Collected data:
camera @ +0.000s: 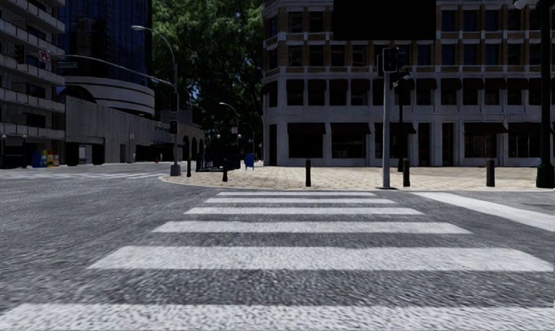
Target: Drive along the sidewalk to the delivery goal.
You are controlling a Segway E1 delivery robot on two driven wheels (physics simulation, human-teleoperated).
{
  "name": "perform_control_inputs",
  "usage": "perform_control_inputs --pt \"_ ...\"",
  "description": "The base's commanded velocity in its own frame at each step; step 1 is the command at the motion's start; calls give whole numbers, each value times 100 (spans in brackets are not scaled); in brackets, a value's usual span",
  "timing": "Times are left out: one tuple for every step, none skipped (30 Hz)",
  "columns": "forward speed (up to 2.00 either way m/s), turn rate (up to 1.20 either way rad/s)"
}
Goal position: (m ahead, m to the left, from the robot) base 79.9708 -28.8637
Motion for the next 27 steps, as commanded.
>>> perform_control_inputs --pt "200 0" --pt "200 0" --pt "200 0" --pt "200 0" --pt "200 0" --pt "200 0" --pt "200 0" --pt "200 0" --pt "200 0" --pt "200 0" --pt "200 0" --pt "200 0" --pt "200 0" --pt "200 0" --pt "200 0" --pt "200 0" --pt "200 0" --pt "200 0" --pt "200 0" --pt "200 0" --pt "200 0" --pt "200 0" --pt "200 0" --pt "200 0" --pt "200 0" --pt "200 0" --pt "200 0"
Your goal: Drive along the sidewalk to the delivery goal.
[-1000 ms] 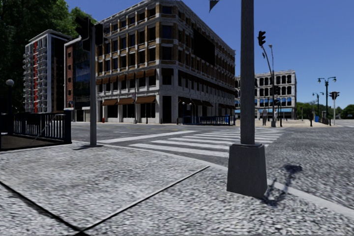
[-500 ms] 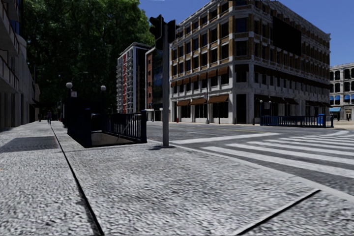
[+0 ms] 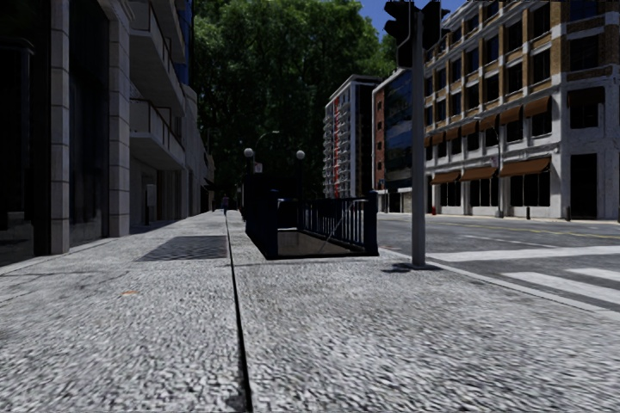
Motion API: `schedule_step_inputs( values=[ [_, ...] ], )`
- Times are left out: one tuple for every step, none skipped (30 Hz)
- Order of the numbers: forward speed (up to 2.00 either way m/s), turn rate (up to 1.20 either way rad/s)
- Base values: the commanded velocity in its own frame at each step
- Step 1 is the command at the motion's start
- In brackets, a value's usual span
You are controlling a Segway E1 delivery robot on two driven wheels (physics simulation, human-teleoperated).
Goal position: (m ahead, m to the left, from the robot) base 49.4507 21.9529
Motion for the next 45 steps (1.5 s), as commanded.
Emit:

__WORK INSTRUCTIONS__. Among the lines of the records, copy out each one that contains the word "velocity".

__RESPONSE TO THIS TASK__.
  "description": "The base's commanded velocity in its own frame at each step; step 1 is the command at the motion's start; calls give whole numbers, each value times 100 (spans in brackets are not scaled); in brackets, a value's usual span",
- Base values: the commanded velocity in its own frame at each step

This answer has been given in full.